James Grady was born and raised in Shelby and graduated from the University of Montana. He was a research analyst for the state’s 1972 Constitutional Convention and a legislative aide to Montana’s U.S. Senator Lee Metcalf during Watergate. Grady’s first novel, Six Days Of The Condor, became the iconic Robert Redford movie. He has published more than a dozen other novels, twice that many short stories, and worked as a national investigative reporter.

Keir Graff was born and raised in Missoula, where he attended Hellgate High School and, briefly, the University of Montana. He is the author of four novels for adults (most recently The Price of Liberty), two novels for middle-graders, and many short stories. Graff now lives in Chicago, where he is the executive editor of Booklist and cohost of the popular Publishing Cocktails events. He returns to Montana every year.

Eric Heidle is a full-blooded Montanan-American working east of the divide as a creative director, writer, and photographer. In 2015 his story, “At Jackson Creek,” took first place in Montana Public Radio’s fiftieth-anniversary short fiction contest. Heidle’s photography has appeared in Montana Outdoors, Backpacker, and other publications. When he’s not at his desk, he is usually roaming the Rocky Mountain Front, paddling the Missouri, or failing to catch fish.

Walter Kirn is the author of eight books and an e-book. His most recent is Blood Will Out, a memoir of his friendship with murderer Clark Rockefeller. His other books include Up in the AirThumbsucker (both of which have been made into feature films), and Mission to America. A columnist for Harper’s, he has also written for the New Yorker, the New York Times Magazine, the New Republic, GQ, New York, and Esquire. He lives much of the year in Livingston.

Sidner Larson is the former director of American Indian Studies at Iowa State University (2000–2015); an enrolled member of the Gros Ventre tribal community of Fort Belknap; and the author of Catch Colt, Captured In The Middle, and numerous academic articles and poems. He is currently teaching at the University of Arizona Law School and working on an Indigenous peoples law book.

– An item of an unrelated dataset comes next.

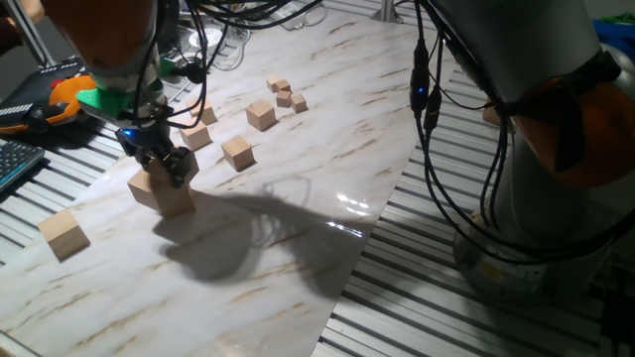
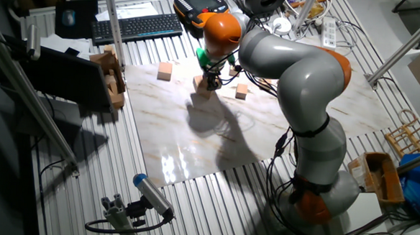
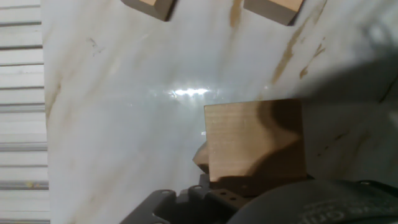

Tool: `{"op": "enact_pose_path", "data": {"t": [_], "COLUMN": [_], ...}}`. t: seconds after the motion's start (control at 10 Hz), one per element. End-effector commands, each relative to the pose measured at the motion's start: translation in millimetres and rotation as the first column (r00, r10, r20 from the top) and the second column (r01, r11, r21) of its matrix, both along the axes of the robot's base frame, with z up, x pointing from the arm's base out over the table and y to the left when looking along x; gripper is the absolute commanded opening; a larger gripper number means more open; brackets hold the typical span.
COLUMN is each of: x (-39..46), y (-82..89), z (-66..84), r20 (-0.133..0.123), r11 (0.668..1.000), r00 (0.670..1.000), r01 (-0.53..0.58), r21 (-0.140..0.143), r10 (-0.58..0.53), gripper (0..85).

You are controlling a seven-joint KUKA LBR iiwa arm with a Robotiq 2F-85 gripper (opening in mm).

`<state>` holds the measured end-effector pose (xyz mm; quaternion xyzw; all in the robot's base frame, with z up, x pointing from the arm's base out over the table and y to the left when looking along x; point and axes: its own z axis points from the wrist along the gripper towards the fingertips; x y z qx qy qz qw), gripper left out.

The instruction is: Stack the blocks into a cross shape

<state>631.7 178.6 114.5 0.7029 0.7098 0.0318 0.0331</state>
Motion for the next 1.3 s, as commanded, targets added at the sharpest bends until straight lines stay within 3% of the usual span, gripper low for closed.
{"op": "enact_pose_path", "data": {"t": [0.0, 0.4, 1.2], "x": [0.3, 3.0, 3.3], "y": [-2.7, -3.4, -3.5], "z": [0.3, -9.2, -11.3], "r20": [0.001, 0.002, -0.002], "r11": [1.000, 1.000, 1.000], "r00": [1.000, 1.000, 1.000], "r01": [-0.003, -0.014, 0.015], "r21": [-0.003, -0.009, -0.008], "r10": [0.003, 0.014, -0.015], "gripper": [0.0, 0.0, 0.0]}}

Carrie La Seur is a Billings-based environmental lawyer whose debut novel, The Home Place, was on the Indie Next List, won a High Plains Book Award, and was a finalist for a Strand Critics’ Circle Award. Her work has been published in Daily Beast; Grist; the Guardian; the Harvard Law and Policy Review; Huffington Post; Kenyon Review; Mother Jones; Oil, Gas and Energy Law; Salon; and the Yale Journal of International Law.

Thomas McGuane has written ten novels, beginning with The Sporting Club (1969), as well as three nonfiction essay collections and three short-story collections. His short fiction began regularly appearing in The New Yorker in 1994. McGuane’s novel Ninety-Two in the Shade was nominated for the National Book Award, and other works have been included in Best American Stories, Best American Essays, Best American Mystery Stories, and Best American Sporting Essays. He lives near McLeod.

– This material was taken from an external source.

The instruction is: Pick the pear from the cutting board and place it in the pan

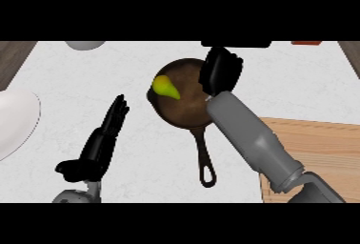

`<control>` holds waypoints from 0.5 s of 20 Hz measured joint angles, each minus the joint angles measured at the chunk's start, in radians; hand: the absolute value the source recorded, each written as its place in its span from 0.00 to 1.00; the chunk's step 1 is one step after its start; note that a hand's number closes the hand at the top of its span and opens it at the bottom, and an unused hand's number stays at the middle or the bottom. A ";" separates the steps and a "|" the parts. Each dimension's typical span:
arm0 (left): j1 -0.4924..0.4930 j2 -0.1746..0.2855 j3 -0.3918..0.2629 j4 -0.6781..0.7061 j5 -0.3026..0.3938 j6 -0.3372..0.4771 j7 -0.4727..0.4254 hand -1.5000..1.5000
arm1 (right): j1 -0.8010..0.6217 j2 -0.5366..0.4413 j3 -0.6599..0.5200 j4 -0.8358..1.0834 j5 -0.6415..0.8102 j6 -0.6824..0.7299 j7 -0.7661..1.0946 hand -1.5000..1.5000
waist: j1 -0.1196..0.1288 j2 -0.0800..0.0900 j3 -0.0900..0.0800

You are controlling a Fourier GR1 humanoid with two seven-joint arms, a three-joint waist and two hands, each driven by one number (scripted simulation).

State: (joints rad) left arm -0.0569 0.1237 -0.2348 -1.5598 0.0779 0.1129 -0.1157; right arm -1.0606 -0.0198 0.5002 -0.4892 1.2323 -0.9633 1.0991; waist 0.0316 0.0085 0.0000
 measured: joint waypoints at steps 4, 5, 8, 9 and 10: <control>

Caroline Patterson is the author of the short-story collection Ballet at the Moose Lodge. A former Stegner Fellow in fiction at Stanford University, she edited Montana Women Writers: A Geography of the Heart and published fiction in journals including Alaska Quarterly Review, Big Sky Journal, Epoch, Southwest Review, and Seventeen. She lives in Missoula, where she is the executive director for the Missoula Writing Collaborative.

Yvonne Seng has lived in Montana for most of the twenty-first century—in Missoula, Ovando, and Helena, where she was curator for the Holter Museum of Art—all after having worked extensively in the Middle East. Born in Australia, her first book was the nonfiction Men In Black Dresses: A Quest for the Future Among Wisdom-Makers of the Middle East. Her short fiction has appeared in the anthology Explosions: Stories of Our Landmined World and the literary journal Gargoyle.